IL PESO DEL VICESINDACO – Il nuovo vicesindaco avrà un ruolo decisivo nei prossimi mesi d’amministrazione. Come del resto lo aveva avuto Daniele Frongia in quelli passati: era stato lui a gestire in prima persona diversi dossier, dalle Olimpiadi di Roma 2024 al nuovo stadio della Roma, sempre presente al fianco della Raggi nei momenti più complicati (l’ultimo: la conferenza stampa dopo l’arresto di Marra). Al punto che nelle opposizioni molti lo consideravano il “vero sindaco di Roma”. In più, adesso c’è la posizione di difficoltà della Raggi, sotto osservazione di Grillo e dei vertici del Movimento dopo gli ultimi sviluppi. E sullo sfondo anche l’ipotesi che possa essere iscritta nel registro degli indagati per l’esposto dell’ex capo di gabinetto Carla Raineri e di Fratelli d’Italia. Le voci su un imminente avviso di garanzia si moltiplicano, lo stesso Beppe Grillo vi ha alluso nel suo ultimo post parlando di “codice etico per i procedimenti giudiziari” e “denunce facili che comunque comportano atti dovuti come l’iscrizione nel registro degli indagati o gli avvisi di garanzia”. Il nuovo vicesindaco potrebbe anche ritrovarsi a dover prendere in mano la situazione nel caso Virginia Raggi dovesse eventualmente autosospendersi (sulla scia di quanto fatto da Beppe Sala a Milano).

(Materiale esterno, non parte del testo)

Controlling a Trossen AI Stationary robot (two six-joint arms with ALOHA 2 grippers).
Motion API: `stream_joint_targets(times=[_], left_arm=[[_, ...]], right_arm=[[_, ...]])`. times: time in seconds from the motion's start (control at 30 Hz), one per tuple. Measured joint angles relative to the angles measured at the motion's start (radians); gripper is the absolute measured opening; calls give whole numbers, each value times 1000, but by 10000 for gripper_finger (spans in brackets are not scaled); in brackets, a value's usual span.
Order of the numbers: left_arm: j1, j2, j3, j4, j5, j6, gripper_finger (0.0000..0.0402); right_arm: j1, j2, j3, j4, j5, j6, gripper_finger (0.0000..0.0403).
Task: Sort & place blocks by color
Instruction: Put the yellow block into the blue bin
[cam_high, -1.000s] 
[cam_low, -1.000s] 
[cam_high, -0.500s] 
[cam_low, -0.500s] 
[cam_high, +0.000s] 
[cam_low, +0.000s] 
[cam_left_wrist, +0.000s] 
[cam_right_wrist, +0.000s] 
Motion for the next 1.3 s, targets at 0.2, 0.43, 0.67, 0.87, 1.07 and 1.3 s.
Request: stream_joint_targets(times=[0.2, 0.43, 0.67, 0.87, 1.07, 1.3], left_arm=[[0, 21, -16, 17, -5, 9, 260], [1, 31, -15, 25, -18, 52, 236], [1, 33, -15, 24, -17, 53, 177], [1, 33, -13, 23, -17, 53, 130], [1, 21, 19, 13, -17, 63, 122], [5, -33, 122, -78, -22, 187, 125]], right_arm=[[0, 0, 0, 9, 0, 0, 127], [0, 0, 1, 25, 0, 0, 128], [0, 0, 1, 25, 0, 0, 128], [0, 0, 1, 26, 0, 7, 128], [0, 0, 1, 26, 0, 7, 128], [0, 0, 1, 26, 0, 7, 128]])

“ORA PIU’ CONDIVISIONE” – La decisione è stata presa nella riunione di maggioranza tra sindaca e consiglieri, dopo la promessa di Virginia Raggi di garantire “più condivisione”. Nel testa a testa con Mazzillo, dunque, alla fine l’ha spuntata Luca Bergamo: indipendente, una storia legata al mondo della sinistra, ma stimato come “persona seria” dai consiglieri e anche dai parlamentari. L’unico dubbio che ancora resta in alcuni consiglieri e parlamentari è che una nomina interna sia un modo per la Raggi di conservare ancora il suo potere discrezionale. Dall’incontro è uscito anche il nome del nuovo assessore all’Ambiente. L’erede di Paola Muraro è Pinuccia Montanari, già assessora dei Verdi in giunte di sinistra a Reggio Emilia e Genova, ma amica da sempre di Beppe Grillo. Ora manca solo il nuovo direttore del Personale: come anticipato da ilfattoquotidiano.it, è stata contattata Gabriella Acerbi, ma la dirigente “anti Mafia Capitale” sembrerebbe orientata a rifiutare. Trovare qualcuno disposto a sedersi sulla poltrona che fu di Raffaele Marra non sarà così facile.